- [WHAT IS BEING ASKED] Look through the entries below and return all lines including the word "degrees".

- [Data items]
___

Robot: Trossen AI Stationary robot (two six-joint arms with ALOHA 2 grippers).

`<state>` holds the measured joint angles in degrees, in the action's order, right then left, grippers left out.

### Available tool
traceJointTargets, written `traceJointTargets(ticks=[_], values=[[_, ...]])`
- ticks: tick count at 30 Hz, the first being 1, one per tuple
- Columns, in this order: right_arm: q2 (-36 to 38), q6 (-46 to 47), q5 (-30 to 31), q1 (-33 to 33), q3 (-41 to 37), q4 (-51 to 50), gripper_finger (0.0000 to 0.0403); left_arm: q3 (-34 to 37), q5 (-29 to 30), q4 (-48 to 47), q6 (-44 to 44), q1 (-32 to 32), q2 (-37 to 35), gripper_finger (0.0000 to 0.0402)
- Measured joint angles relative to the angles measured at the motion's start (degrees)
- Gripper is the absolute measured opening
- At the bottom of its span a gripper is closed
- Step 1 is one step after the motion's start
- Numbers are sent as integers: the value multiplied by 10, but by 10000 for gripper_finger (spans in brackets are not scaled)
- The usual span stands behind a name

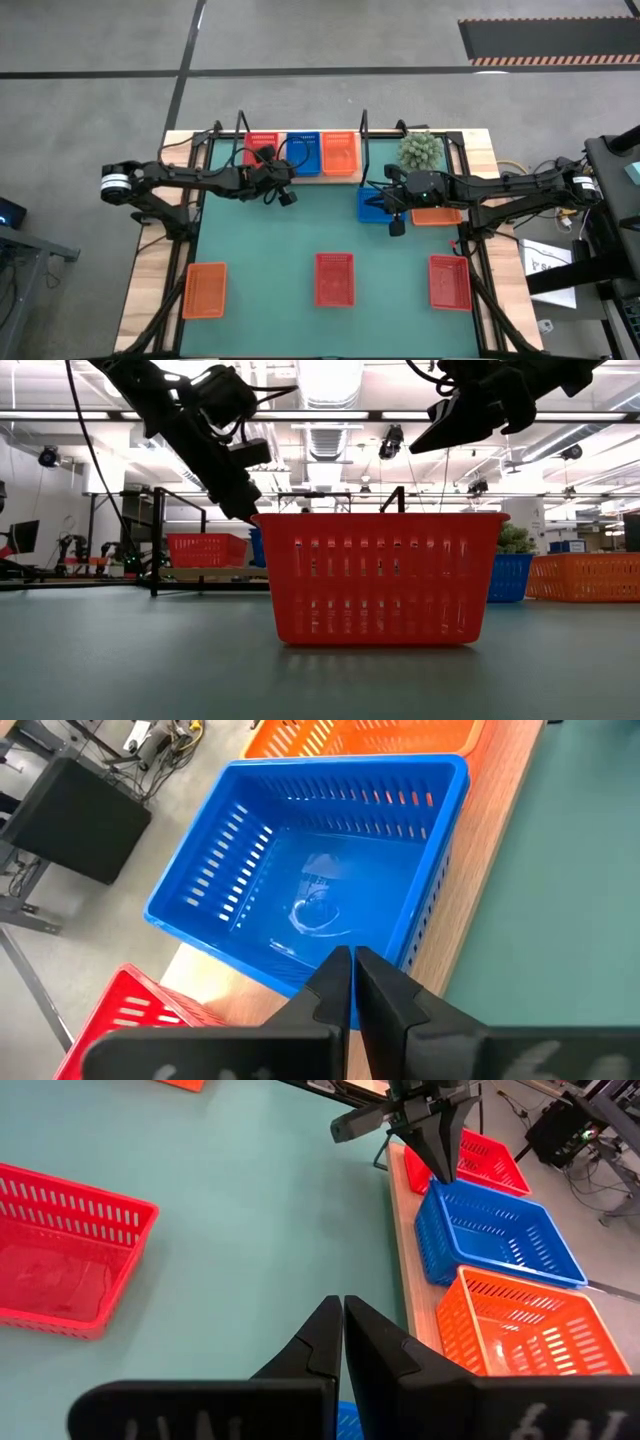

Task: Stack baskets on shelf by color
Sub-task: Stack the bottom blue bin on top of the blue bin on the shelf, then stack the left red bin on top of the red bin on the shelf

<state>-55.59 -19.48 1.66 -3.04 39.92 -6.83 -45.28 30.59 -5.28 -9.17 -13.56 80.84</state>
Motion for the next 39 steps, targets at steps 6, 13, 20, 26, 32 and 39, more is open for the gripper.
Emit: traceJointTargets(ticks=[6,13,20,26,32,39], values=[[0,0,0,0,0,0,9,-4,1,-3,0,0,0,0],[0,-1,0,0,0,0,9,-24,-4,-3,-2,24,-16,0],[0,-11,-1,0,0,3,9,-34,-76,-1,-5,107,-51,0],[0,-41,-7,0,-9,60,9,-63,-78,8,2,215,-40,0],[0,-90,-58,0,-107,291,9,-104,-78,7,32,306,-12,0],[64,-94,-62,-19,-167,314,9,-139,-77,44,59,359,46,0]])
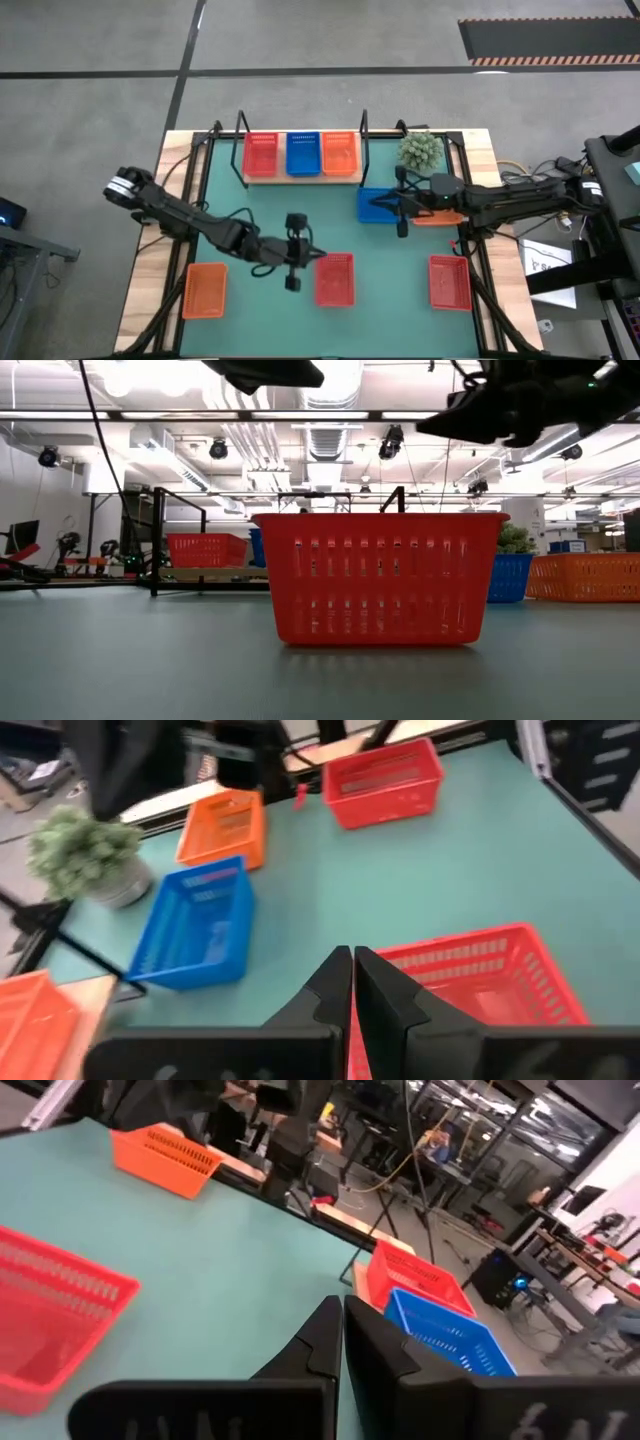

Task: Stack baskets on shelf by color
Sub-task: Stack the left red bin on top of the red bin on the shelf

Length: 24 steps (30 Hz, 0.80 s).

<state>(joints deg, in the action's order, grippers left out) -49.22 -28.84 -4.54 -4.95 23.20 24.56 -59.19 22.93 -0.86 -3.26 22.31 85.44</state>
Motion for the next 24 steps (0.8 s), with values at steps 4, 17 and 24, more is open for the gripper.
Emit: traceJointTargets(ticks=[4,17,24], values=[[57,13,-4,4,-25,-16,9,-33,0,-4,4,21,50,0],[127,40,6,12,-63,-17,9,-230,-54,-254,163,85,199,0],[123,44,3,13,-60,-20,9,-281,-109,-252,165,89,268,13]])
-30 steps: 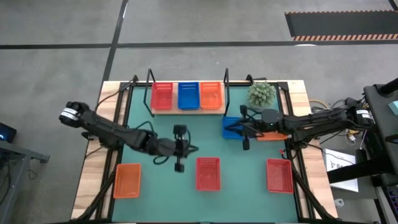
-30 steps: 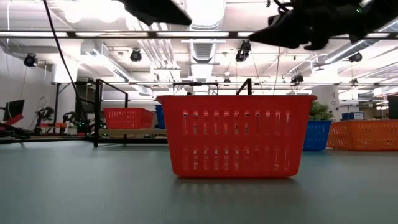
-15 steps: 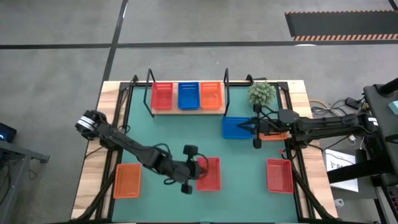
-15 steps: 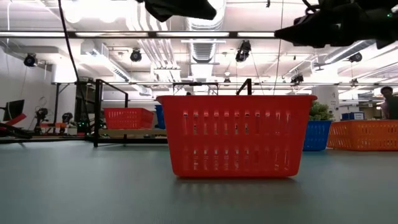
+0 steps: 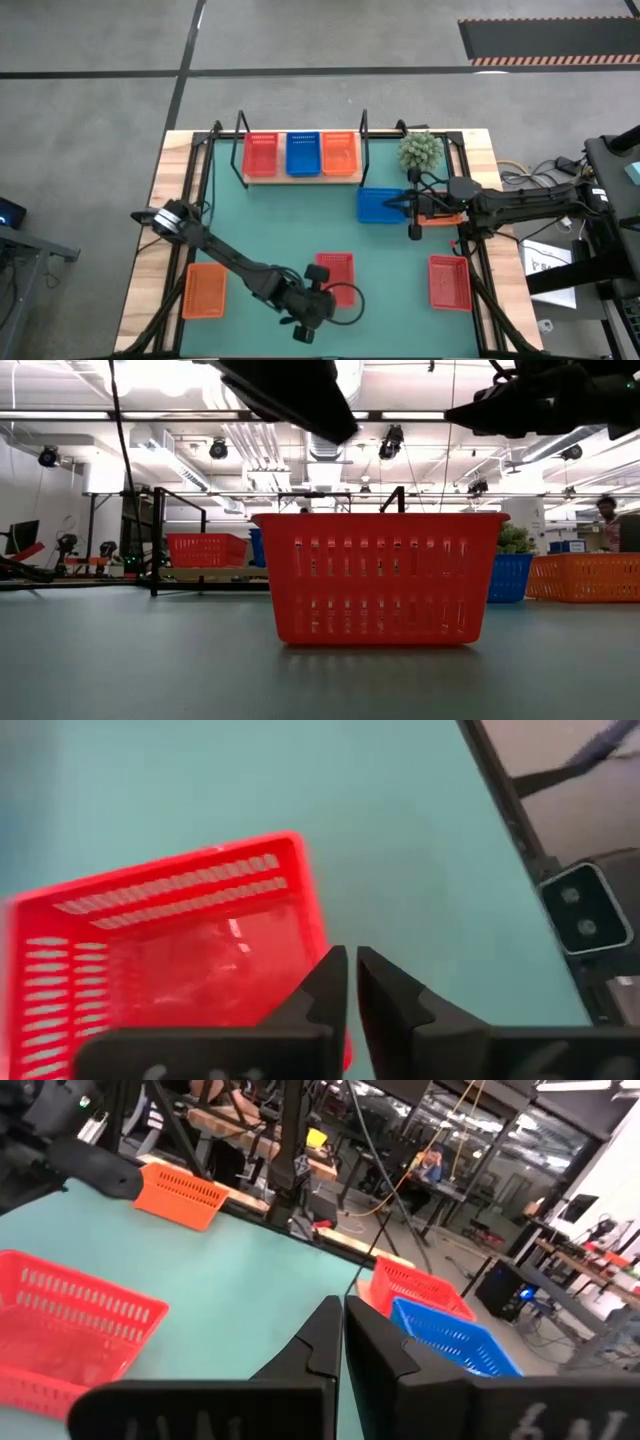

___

- [WRITTEN ANSWER]
`<state>` holds the measured joint angles in degrees, in the action's order, right then left, grippers left out.
- Measured joint angles relative to the angles measured at the motion's start (degrees)

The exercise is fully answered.